Limpia castillos como William Shakespeare y ordena cuartos propios como Virginia Wolf; acomoda ambientes pequeño burgueses como Bertolt Brecht, pule la vajilla como Alejo Carpentier; lava los platos con la furia de William Faulkner y Ambrose Bierce; acomoda las camas mejor que en los cuarteles de Mario Vargas Llosa, apareja los libros como en la biblioteca infinita de Jorge Luis Borges y trapea casa tomada al estilo de Julio Cortázar; lava ropa hasta que no queda ninguna mancha con la misma prolijidad de Clarice Lispector, plancha como un Lord inglés tal como lo haría JRR Tolkien y limpia los cuadros de la sala como los retratos de Óscar Wilde; saca la basura al ritmo de samba aprendido de Jorge Amado; para que no hayan moscas en el hogar lo aprendió de William Golding y es el terror de las cucarachas como Stephen King o de las telarañas como Edgar Allan Poe.
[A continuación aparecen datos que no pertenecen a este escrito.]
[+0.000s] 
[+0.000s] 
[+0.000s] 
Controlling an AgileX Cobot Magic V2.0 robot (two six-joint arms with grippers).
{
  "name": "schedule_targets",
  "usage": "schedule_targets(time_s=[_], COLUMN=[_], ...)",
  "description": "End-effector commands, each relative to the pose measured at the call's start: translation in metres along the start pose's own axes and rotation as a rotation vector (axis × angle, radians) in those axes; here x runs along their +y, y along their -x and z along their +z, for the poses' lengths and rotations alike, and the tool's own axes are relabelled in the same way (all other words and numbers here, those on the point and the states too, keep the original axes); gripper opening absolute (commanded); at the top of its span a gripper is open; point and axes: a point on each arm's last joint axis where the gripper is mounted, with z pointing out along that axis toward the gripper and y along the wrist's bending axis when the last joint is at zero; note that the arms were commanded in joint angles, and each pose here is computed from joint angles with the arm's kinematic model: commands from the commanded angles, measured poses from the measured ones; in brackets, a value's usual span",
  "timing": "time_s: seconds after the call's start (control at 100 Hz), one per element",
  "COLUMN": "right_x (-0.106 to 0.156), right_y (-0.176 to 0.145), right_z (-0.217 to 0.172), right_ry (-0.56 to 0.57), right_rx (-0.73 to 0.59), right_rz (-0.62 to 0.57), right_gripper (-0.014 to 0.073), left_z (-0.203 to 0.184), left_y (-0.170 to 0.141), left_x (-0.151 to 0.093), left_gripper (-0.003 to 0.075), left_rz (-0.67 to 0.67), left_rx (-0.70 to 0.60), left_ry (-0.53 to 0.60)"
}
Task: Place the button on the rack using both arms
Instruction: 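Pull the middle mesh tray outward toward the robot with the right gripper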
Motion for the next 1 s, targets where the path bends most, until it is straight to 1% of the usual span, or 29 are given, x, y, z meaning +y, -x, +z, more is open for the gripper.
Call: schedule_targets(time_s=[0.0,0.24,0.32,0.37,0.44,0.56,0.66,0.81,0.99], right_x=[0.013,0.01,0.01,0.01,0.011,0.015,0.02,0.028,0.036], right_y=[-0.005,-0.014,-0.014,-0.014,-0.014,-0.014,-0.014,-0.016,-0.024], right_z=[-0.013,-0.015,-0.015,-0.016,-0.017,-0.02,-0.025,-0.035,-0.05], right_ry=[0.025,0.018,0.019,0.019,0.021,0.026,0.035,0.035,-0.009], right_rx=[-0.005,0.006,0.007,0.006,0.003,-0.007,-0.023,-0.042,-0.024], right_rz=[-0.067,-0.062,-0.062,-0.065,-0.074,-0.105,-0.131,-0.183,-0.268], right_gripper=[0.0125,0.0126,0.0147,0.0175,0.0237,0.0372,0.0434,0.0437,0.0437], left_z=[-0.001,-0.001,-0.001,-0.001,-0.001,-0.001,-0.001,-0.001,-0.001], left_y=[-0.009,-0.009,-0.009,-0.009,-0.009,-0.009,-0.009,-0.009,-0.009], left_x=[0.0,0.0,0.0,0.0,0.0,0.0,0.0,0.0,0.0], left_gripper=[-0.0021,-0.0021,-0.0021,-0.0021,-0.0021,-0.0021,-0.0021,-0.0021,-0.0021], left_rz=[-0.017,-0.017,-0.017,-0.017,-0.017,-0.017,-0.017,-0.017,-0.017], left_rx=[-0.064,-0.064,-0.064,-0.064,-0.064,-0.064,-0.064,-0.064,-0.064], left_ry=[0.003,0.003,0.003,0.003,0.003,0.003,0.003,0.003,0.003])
Repara techos para que las niñas no se vayan volando como con Gabriel García Márquez y como Esopo les cuenta fábulas a los niños y niñas, así como les lee poemas para evitar que la soledad los hiera como a Alejandra Pizarnik; encuentra joyas perdidas siguiendo los consejos detectivesco de Agatha Christie; puede hacer que su vida deje de ser una odisea como le hubiera gustado a Homero y asume varias personalidades para cambiar focos, destapar cañerías, lavar platos, con las tantas personalidades de Fernando Pessoa; va al supermercado como JK Rowling y paga deudas con la pulcritud poética de Óscar Cerruto; puede llorar viendo telenovelas miserables como Víctor Hugo y reza el rosario con la abuela con la misma devoción de Sor Juana Inés de la Cruz, es un buen jugador de cartas como Fiódor Dostoievski y puede recoger a los borrachos del bar como lo haría James Joyce. Por último y no menos importante, al igual que Franz Kafka, puede afirmar: “soy un empleado que trabaja mucho, dotado de un talento y de una dedicación excepcionales”, una maravilla como Lewis Carroll; además se desenvuelve en otras voces y otros ámbitos como Truman Capote, todo por un sueldo mínimo y lo hace con el humor de la Divina comedia de Dante Alighieri y la pasión del Quijote de Miguel de Cervantes.